Bearing bushes are used at the small end of a connecting rod, to connect the connecting rod onto the piston pin (also known as a gudgeon pin or wrist pin). Bearing bushes may also be used elsewhere in an engine. Bearing bushes are hollow cylindrical bearing liners, that may be solid sleeve bushes, split bushes (in which a strip is formed into a cylinder with butt-jointed ends) or clinch bushes (like split bushes, additionally provided with mutual engagement features on the ends of the strip).
Known bearing shells, thrust washer and bearing shell flanges have a layered construction, in which a substrate comprising a strong backing material is coated with one or more layers having preferred tribological properties to provide a bearing surface that faces a cooperating moving part, e.g. a crankshaft journal, in use. In known bearing shells, a substrate comprises a backing coated with a lining layer, and the substrate is in turn coated with an overlay layer.
The strong backing material may be steel, having a thickness of about 1 mm or more. A known lining layer may be a copper-based material (e.g. copper-tin bronze) or an aluminium-based material (e.g. aluminium or aluminium-tin alloy), which is adhered to the substrate (either directly to the backing or to an optional interlayer). The thickness of the lining layer is generally in the range from about 0.05 to 0.5 mm (e.g. 300 μm of copper-based alloy consisting of 8% wt Sn, 1% wt Ni, and balance of Cu, apart from incidentally impurities). The overlay layer may be 6 to 25 μm of a plastic polymer-based composite layer or a metal alloy layer (e.g. a tin-based alloy overlay).
Known bearing bushes comprise a strong steel backing layer and a lining layer on the backing layer, which provides the running surface for the journal (e.g. gudgeon pin/wrist pin) rotatably held in the bearing.

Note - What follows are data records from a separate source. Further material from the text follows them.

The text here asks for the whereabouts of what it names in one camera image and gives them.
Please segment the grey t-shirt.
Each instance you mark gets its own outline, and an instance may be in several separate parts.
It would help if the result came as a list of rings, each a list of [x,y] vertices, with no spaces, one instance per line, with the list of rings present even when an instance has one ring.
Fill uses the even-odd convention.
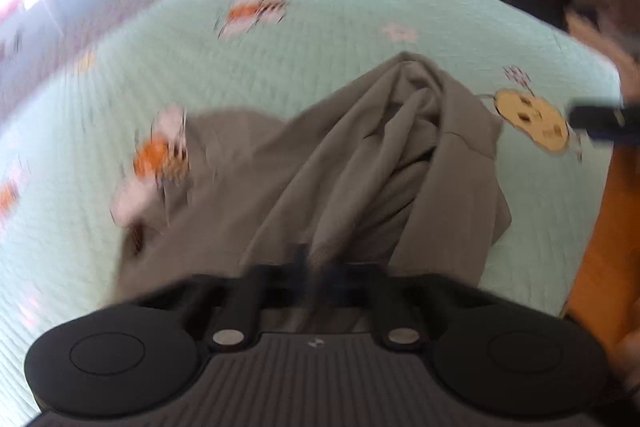
[[[501,119],[426,57],[401,53],[290,120],[250,109],[162,110],[149,176],[111,214],[125,232],[115,301],[194,274],[303,262],[309,298],[277,326],[348,329],[318,308],[330,265],[476,285],[510,227],[497,179]]]

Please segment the mint quilted bee bedspread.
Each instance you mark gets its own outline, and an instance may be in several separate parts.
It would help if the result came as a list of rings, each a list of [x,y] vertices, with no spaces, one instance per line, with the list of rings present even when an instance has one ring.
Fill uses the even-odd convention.
[[[614,66],[499,0],[160,0],[90,46],[1,130],[1,421],[37,407],[23,364],[51,327],[110,295],[119,231],[108,206],[134,146],[171,104],[288,118],[401,51],[483,98],[528,89],[559,108],[615,102]]]

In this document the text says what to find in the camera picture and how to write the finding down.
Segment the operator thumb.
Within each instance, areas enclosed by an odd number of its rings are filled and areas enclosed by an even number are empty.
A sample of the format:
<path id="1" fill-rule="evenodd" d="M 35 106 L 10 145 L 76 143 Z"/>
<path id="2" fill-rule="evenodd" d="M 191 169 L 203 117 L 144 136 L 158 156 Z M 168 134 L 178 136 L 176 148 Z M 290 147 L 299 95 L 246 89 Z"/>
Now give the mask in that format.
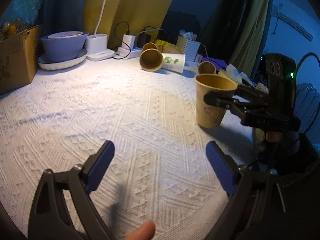
<path id="1" fill-rule="evenodd" d="M 154 222 L 148 220 L 143 223 L 138 229 L 130 233 L 125 240 L 151 240 L 156 232 Z"/>

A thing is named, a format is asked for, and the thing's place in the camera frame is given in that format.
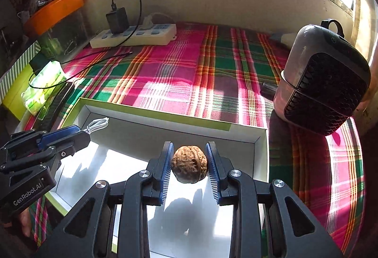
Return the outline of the person's left hand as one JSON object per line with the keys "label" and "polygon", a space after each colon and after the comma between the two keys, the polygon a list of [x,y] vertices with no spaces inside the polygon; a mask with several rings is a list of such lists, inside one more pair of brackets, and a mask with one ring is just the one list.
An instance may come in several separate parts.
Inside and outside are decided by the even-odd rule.
{"label": "person's left hand", "polygon": [[31,235],[31,215],[28,208],[21,212],[18,216],[21,231],[25,237],[30,237]]}

WO2010066396 describes a plastic polymer-based composite material for use as a bearing overlay layer on a copper- or aluminium-based lining layer, which is in turn bonded onto a steel backing. The described overlay layer comprises a matrix of a polyamide-imide plastic polymer material, having particulate distributed throughout the matrix.
Fuel-saving operating schemes have become popular for automotive engines, which increase the frequency with which the engine is started. Under a “stop-start” operating scheme, stopping and restarting vehicle movement also leads to the engine being stopping and restarted again. Under a “hybrid” operating scheme, the engine is turned off when the vehicle can be powered by an alternative power source, commonly being electrically powered. Whilst engine bearings are typically designed to last the life of the automotive vehicle, the greater frequency with which the engine is started under such operating schemes places an increased demand upon the performance of the sliding bearings by increasing the frequency with which bearing surfaces of the bearing shells, thrust washers and bearing bushes contact the journals of the crankshaft and gudgeon pin, and contact the counterfaces of the associated crankshaft web. However, increased contact causes correspondingly increased wear of the running surfaces of the bearing shells, thrust washers and bearing bushes.